- **Exercise**: Your task is to copy the stretch of lines in the records below that begins with the line containing "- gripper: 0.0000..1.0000" and ends with the line containing "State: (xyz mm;", exactly as written, with nothing added.

- **Listed entries**:
═══
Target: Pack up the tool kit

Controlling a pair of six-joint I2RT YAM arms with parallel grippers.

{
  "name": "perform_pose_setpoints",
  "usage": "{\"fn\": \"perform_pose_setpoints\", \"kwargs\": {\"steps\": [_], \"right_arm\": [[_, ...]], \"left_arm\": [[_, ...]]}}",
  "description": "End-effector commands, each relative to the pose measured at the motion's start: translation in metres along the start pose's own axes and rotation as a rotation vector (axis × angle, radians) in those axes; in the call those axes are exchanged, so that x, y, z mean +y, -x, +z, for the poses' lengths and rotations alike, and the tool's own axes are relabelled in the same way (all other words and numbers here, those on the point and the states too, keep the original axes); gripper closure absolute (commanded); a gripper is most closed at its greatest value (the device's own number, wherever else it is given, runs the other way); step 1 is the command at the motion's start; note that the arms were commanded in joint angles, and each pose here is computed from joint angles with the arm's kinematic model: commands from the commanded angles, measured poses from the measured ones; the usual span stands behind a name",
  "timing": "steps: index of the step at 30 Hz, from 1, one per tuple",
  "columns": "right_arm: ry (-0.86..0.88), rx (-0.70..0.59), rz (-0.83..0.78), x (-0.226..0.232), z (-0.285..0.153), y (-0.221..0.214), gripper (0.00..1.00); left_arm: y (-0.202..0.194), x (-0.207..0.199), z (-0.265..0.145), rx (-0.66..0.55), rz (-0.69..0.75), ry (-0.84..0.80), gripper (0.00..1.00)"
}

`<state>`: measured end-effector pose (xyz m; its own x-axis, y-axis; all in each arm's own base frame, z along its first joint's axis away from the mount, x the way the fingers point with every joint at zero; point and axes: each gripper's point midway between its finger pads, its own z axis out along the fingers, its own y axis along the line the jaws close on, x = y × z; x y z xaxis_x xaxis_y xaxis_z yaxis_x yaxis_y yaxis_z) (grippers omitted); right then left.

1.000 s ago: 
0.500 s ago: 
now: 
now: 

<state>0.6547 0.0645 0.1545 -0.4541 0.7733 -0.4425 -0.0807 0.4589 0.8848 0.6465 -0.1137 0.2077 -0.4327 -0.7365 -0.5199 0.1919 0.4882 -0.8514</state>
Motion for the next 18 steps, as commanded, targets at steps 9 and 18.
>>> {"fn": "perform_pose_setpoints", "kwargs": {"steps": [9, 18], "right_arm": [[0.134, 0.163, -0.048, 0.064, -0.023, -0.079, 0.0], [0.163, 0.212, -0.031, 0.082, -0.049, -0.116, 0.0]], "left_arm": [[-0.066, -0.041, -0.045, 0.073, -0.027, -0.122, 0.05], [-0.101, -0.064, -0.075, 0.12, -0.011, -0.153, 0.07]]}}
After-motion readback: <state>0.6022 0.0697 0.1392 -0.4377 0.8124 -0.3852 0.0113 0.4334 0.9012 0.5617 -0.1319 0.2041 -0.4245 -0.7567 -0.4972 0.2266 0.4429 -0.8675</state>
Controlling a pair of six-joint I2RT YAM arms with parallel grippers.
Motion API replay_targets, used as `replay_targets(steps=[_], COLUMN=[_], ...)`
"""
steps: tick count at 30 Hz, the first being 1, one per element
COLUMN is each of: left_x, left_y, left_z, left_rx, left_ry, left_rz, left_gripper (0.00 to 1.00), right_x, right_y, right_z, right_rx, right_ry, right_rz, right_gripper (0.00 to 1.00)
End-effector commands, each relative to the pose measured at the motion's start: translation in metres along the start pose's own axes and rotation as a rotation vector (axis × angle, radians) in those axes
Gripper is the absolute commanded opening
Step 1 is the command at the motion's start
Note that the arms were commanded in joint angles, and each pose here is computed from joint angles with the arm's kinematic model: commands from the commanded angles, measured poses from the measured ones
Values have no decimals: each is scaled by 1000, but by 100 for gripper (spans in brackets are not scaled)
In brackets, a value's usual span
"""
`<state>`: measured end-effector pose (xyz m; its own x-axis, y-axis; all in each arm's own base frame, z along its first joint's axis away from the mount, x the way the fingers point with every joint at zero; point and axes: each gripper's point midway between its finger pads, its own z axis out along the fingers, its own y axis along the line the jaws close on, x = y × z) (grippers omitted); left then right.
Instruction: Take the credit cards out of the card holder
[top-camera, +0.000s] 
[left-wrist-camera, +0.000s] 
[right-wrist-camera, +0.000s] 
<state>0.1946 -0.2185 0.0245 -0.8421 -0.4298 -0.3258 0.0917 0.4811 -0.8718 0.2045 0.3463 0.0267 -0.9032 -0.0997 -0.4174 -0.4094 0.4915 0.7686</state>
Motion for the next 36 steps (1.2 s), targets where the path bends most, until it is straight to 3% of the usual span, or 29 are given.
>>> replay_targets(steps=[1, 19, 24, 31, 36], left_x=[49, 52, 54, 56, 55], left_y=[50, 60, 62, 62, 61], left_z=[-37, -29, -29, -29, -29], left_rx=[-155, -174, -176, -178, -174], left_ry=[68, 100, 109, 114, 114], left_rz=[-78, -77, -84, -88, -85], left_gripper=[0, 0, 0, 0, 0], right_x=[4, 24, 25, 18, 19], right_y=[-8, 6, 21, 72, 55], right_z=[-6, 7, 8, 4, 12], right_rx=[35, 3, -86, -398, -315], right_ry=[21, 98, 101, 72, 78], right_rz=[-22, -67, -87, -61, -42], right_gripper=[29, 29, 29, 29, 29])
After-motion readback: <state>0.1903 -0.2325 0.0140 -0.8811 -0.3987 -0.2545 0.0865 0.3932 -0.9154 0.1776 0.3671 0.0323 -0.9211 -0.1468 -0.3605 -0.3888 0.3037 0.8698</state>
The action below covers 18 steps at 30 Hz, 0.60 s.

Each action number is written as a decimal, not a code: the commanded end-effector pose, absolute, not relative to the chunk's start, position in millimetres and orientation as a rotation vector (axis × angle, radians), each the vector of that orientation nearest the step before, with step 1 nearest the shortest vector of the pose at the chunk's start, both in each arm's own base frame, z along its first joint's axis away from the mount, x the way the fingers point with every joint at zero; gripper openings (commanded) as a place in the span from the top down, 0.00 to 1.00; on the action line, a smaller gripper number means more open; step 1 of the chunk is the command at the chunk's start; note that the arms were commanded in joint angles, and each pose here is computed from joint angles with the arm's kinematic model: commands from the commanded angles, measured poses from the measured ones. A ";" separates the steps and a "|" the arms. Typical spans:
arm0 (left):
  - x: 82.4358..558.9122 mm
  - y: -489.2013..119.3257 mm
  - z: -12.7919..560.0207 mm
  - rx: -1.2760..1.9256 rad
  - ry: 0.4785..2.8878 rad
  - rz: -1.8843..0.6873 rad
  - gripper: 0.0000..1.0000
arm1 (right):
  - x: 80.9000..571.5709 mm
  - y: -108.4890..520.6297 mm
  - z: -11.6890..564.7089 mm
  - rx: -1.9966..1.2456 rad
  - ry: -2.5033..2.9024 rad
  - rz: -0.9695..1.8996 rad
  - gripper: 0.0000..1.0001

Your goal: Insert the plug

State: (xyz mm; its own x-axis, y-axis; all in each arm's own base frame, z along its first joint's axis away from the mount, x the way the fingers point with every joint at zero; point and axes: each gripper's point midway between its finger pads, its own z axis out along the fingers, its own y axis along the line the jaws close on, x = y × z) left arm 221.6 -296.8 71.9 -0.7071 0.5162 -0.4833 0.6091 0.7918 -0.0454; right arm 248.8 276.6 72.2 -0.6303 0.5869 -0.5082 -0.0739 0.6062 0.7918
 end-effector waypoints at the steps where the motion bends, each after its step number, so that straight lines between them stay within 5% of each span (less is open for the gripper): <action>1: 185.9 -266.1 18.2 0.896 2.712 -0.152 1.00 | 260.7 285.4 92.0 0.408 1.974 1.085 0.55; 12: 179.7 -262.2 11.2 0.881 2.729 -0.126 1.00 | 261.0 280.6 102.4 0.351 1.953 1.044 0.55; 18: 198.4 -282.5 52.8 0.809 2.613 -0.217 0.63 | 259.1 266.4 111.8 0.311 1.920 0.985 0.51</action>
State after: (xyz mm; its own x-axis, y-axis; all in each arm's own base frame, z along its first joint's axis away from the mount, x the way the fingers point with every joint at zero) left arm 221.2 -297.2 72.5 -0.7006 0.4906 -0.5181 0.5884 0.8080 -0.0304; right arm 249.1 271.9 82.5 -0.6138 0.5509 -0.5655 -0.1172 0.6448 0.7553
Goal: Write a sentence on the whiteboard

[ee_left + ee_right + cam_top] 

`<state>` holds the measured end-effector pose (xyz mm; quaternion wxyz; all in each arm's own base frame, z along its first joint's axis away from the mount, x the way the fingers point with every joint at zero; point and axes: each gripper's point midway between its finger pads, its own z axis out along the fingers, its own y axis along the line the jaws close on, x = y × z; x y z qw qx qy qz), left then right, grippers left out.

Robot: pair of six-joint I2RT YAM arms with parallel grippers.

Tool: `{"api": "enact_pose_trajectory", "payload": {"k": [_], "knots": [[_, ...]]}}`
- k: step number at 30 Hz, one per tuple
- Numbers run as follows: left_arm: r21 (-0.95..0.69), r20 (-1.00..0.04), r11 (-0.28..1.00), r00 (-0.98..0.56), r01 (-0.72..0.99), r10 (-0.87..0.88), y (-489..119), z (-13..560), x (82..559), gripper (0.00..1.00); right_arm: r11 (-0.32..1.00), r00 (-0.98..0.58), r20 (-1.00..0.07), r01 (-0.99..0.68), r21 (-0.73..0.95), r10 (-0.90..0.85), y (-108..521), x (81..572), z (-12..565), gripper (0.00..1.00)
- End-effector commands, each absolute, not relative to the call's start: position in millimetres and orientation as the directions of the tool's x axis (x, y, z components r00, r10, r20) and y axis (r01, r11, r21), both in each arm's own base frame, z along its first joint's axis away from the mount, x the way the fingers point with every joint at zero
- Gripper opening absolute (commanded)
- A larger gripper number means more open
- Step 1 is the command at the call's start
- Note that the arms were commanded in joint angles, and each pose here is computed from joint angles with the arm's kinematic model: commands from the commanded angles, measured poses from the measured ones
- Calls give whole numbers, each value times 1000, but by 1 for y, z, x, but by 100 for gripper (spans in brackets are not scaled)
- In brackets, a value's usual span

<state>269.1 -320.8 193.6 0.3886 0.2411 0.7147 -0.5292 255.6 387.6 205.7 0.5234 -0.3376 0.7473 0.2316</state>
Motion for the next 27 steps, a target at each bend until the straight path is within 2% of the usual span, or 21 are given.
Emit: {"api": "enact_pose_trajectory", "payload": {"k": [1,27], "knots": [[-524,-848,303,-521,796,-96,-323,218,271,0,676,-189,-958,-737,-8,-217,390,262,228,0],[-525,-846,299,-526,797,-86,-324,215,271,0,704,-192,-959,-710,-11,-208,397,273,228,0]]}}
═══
- **Answer section**:
  - gripper: 0.0000..1.0000
arm1 (right):
  - x: 80.9000..571.5709 mm
  - y: -108.4890..520.6297 mm
  - z: -11.6890..564.7089 mm
  - rx: -1.9966..1.2456 rad
  - ry: -2.5033..2.9024 rad
  - rz: -0.9695..1.8996 rad
  - gripper: 0.0000..1.0001

Your goal: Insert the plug

State: (xyz mm; its own x-axis, y-axis; all in each arm's own base frame, z along its first joint's axis away from the mount, x the way the fingers point with every joint at zero; point and axes: each gripper's point midway between its finger pads, its own z axis out along the fingers, its own y axis along the line the jaws close on, x = y × z) left arm 221.6 -296.8 71.9 -0.7071 0.5162 -0.4833 0.6091 0.7918 -0.0454; right arm 248.8 276.6 72.2 -0.6303 0.5869 -0.5082 -0.0739 0.6062 0.7918

No more output remains.